What Dr. Johnson called “the insolence of wealth” appears far more frequently in the houses of the rich than in the manners of the rich. The reason is plain enough. Personal ostentation is, in the very nature of it, ridiculous; but the ostentation which exhibits magnificent pictures, priceless china, and splendid furniture, can purchase good taste to guide it, and can assert itself without affording the smallest opening for a word of depreciation or a look of contempt. If I am worth a million of money, and if I am dying to show it, I don’t ask you to look at me, I ask you to look at my house.

Keeping his engagement with Mrs. Callender, Ernest discovered that riches might be lavishly and yet modestly used.

In crossing the hall and ascending the stairs, look where he might, his notice was insensibly won by proofs of the taste which is not to be purchased, and the wealth which uses, but never exhibits, its purse. Conducted by a man-servant to the landing on the first floor, he found a maid at the door of the boudoir waiting to announce him. Mrs. Callender advanced to welcome her guest, in a simple evening dress, perfectly suited to her age. All that had looked worn and faded in her fine face by daylight was now softly obscured by shaded lamps. Objects of beauty surrounded her, which glowed with subdued radiance from their background of sober colour. The influence of appearances is the strongest of all outward influences, while it lasts. For the moment the scene produced its impression on Ernest, in spite of the terrible anxieties which consumed him. Mrs. Callender in his office was a woman who had stepped out of her appropriate sphere. Mrs. Callender in her own house was a woman who had risen to a new place in his estimation.

“I am afraid you don’t thank me for forcing you to keep your engagement,” she said, with her friendly tones and her pleasant smile.

“Indeed I do thank you,” he replied. “Your beautiful house and your gracious welcome have persuaded me into forgetting my troubles–for a while.”

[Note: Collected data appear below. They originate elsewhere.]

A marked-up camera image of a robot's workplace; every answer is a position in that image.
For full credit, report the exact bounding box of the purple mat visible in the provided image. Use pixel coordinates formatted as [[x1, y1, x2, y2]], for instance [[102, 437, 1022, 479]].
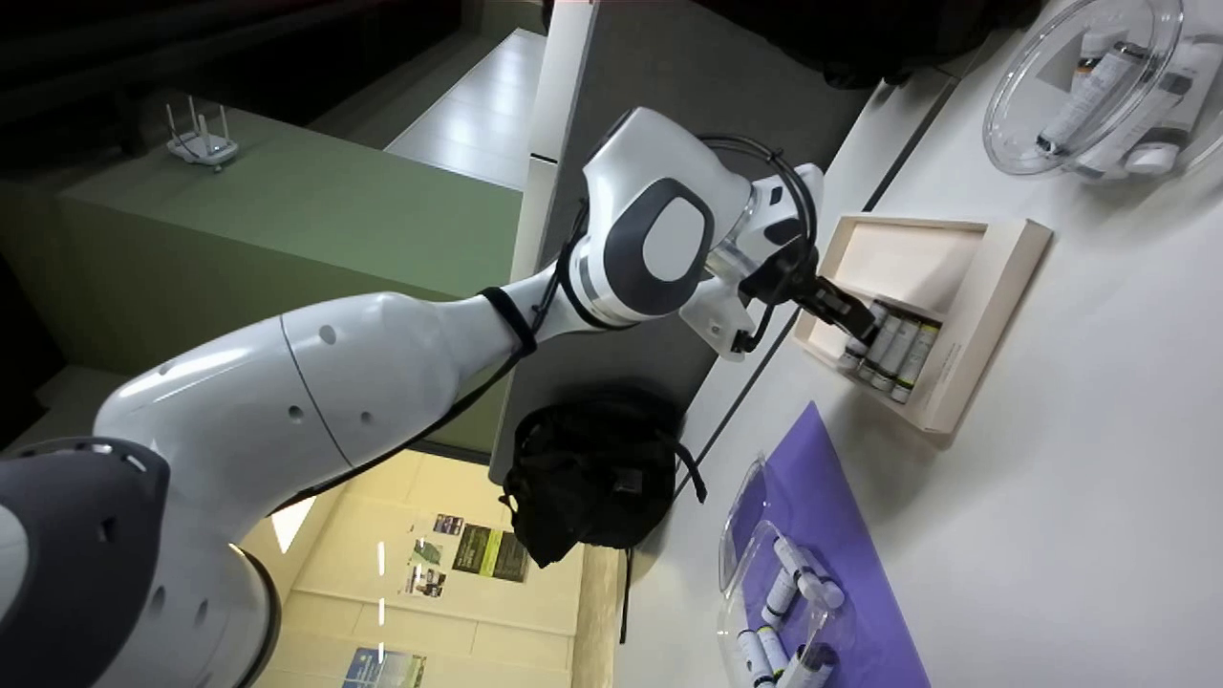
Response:
[[724, 400, 936, 688]]

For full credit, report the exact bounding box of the black backpack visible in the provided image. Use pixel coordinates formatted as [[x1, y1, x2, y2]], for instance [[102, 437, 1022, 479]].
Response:
[[496, 387, 710, 572]]

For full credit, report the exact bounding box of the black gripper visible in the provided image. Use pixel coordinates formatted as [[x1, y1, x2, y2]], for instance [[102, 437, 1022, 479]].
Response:
[[742, 232, 886, 349]]

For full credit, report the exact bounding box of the clear round plastic bowl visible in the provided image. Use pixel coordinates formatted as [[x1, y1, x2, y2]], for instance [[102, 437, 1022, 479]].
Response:
[[980, 0, 1223, 183]]

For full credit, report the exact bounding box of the blue printed poster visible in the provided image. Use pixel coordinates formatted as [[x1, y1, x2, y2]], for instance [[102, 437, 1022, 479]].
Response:
[[338, 643, 434, 688]]

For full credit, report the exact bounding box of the dark printed poster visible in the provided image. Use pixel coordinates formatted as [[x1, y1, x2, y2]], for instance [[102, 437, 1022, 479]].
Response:
[[404, 509, 534, 605]]

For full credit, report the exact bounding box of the light wooden tray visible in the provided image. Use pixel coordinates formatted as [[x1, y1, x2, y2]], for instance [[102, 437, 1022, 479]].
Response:
[[790, 209, 1059, 451]]

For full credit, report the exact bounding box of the green cabinet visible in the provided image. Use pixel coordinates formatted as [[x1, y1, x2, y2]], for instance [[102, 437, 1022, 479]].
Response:
[[54, 104, 528, 461]]

The smile passed away from her face. “Then it is true,” she said, gravely.

“Only too true.”

She led him to a seat beside her, and waited to speak again until her maid had brought in the tea.

“Have you read my letter in the same friendly spirit in which I wrote it? “she asked, when they were alone again.

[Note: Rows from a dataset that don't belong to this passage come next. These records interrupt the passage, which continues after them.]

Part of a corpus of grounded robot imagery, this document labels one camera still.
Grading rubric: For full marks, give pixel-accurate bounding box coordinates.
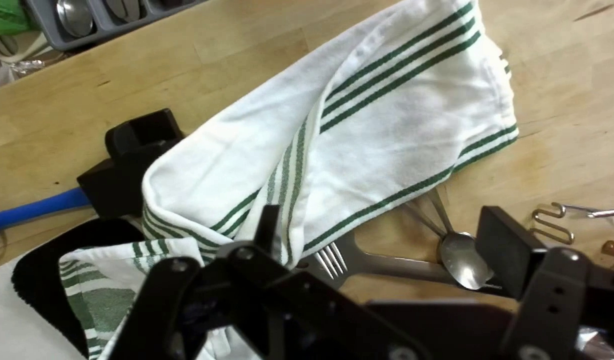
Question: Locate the blue tool handle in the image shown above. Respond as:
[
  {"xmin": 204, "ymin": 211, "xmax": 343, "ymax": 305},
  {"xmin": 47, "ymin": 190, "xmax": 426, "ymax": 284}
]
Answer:
[{"xmin": 0, "ymin": 185, "xmax": 94, "ymax": 236}]

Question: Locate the crumpled plastic bag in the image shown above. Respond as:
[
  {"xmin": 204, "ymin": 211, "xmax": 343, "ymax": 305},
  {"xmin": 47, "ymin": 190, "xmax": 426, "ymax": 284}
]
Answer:
[{"xmin": 0, "ymin": 0, "xmax": 54, "ymax": 92}]

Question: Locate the silver fork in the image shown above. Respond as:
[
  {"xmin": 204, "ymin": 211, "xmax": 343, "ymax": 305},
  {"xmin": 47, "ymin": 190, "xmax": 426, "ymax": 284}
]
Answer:
[{"xmin": 313, "ymin": 232, "xmax": 455, "ymax": 285}]

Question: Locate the gray cutlery tray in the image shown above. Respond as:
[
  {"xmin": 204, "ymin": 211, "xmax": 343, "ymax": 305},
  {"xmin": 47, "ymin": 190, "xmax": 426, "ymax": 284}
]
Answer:
[{"xmin": 22, "ymin": 0, "xmax": 209, "ymax": 53}]

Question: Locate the wooden kitchen island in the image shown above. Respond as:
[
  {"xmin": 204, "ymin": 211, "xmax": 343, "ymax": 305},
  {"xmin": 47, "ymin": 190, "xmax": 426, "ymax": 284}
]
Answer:
[{"xmin": 0, "ymin": 0, "xmax": 614, "ymax": 360}]

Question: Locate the white green striped towel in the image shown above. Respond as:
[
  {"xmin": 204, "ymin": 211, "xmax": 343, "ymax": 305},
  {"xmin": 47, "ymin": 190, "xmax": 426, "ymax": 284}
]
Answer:
[{"xmin": 56, "ymin": 0, "xmax": 523, "ymax": 360}]

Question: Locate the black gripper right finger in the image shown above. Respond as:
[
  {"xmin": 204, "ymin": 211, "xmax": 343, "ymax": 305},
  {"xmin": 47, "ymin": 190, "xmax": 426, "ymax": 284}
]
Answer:
[{"xmin": 474, "ymin": 204, "xmax": 614, "ymax": 360}]

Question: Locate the metal wire hook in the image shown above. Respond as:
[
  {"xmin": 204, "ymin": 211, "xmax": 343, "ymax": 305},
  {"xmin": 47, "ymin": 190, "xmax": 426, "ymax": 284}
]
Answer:
[{"xmin": 531, "ymin": 199, "xmax": 614, "ymax": 246}]

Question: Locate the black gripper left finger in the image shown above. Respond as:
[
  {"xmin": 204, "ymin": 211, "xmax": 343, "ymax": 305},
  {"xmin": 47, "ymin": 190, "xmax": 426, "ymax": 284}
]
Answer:
[{"xmin": 108, "ymin": 204, "xmax": 429, "ymax": 360}]

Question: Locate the silver spoon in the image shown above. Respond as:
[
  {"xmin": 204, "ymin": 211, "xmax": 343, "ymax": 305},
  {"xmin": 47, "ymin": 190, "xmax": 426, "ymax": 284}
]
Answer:
[
  {"xmin": 103, "ymin": 0, "xmax": 145, "ymax": 23},
  {"xmin": 405, "ymin": 187, "xmax": 499, "ymax": 294},
  {"xmin": 54, "ymin": 0, "xmax": 98, "ymax": 38}
]

“I have read your letter gratefully, but–“

“But you don’t know yet what I have to say. Let us understand each other before we make any objections on either side. Will you tell me what your present position is–at its worst? I can, and will, speak plainly when my turn comes, if you will honour me with your confidence. Not if it distresses you,” she added, observing him attentively. He was ashamed of his hesitation, and he made amends for it.

“Do you thoroughly understand me?” he asked, when the whole truth had been laid before her without reserve.

She summed up the result in her own words: “If your overdue ship returns safely within a month from this time, you can borrow the money you want without difficulty. If the ship is lost, you have no alternative, when the end of the month comes, but to accept a loan from me or to suspend payment. Is that the hard truth?”

“It is.”

“And the sum you require is–twenty thousand pounds?”